但是長着人樣卻與狗相交的,又豈止這婦人一個呢? 異史氏為這件事寫了判詞,說:濮上桑林的幽會,自古被人所不齒。
而那位婦人,因丈夫常年外出故而不能忍受空床之苦,亂想苟合的歡娛。
夜叉睡在床上,不料卻是家中的雌獸家犬入洞(即與女主苟合),于是便成了被子裡的情郎。
巫山神女的陽台前,搖動的竟然是狗尾溫柔鄉裡,頻頻款動的卻是大象般的腰身。
銳錐處于皮囊,一縱股而脫穎留情結于镞項,甫飲羽而生根(此句詞意過淫,皆獸交之描述,故不譯)。
忽然想到和異類交歡,真是匪夷所思的念頭。
看門狗是為了防止奸夫卻自己成了奸夫,嫉妒自己的男主人而殺了他,縱使是蕭何曹參也無法按律懲治人并不是禽獸但有時連禽獸都不如,奸詐污穢淫蕩腥臭,他們的肉連豺狼虎豹都不會吃。
啊!如果女人因奸殺夫,按律可以剮但家犬因奸殺主,人世間還沒有相應的刑罰。
人如果作惡,可以罰人來生做狗但狗如果作惡,恐怕陰曹地府都沒有辦法。
我看隻有将其肢解并追回魂魄,一并押赴陰曹問問閻羅大人。
鑒賞
鑒賞一:獸交古已有之,作者隻是借這個醜惡的現象,來諷刺當時社會環境的污濁罷了。至于文中描寫交媾的文字,是必須有的,不然怎麼能夠出版呢!這是一篇内容隐晦的文章,之所以這麼寫,完全是形勢所迫。

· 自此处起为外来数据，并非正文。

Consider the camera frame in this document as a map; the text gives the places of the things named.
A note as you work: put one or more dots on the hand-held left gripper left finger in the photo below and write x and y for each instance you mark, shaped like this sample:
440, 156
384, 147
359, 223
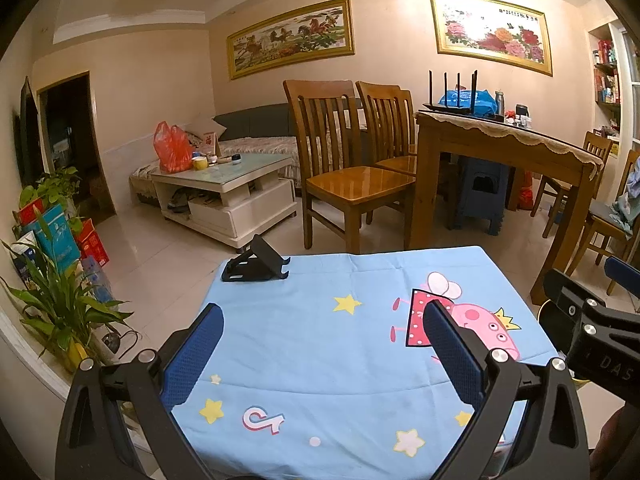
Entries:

本文描寫了一個商人的妻子,因為丈夫多時不在身邊,就忍不住和家中的白狗交媾,最後被判肢解的酷刑。
具體故事情節隻是引子,作者的點評才是重點。
不過衆說紛纭,一定還有許多見解。
鑒賞二:此篇用因果法記叙一淫婦竟主動與犬交.緻使親夫被犬咬死。
自己公堂對簿,出乖現醜。
因故事趣味太低級,故不屑于進行詳析。
此篇思想價值較高的部分是作品寫兩個衙役在押送途中,竟滅絕人性地拿婦人與犬作為賺錢的工具,從中發了橫财,憤怒地揭露了封建衙役的殘忍與貪婪,控訴了封建法制的腐朽與肮髒,使人讀後怵目驚心。
作者筆調冷峻,但外冷内熱.文中憤怒的感情尤為熾烈。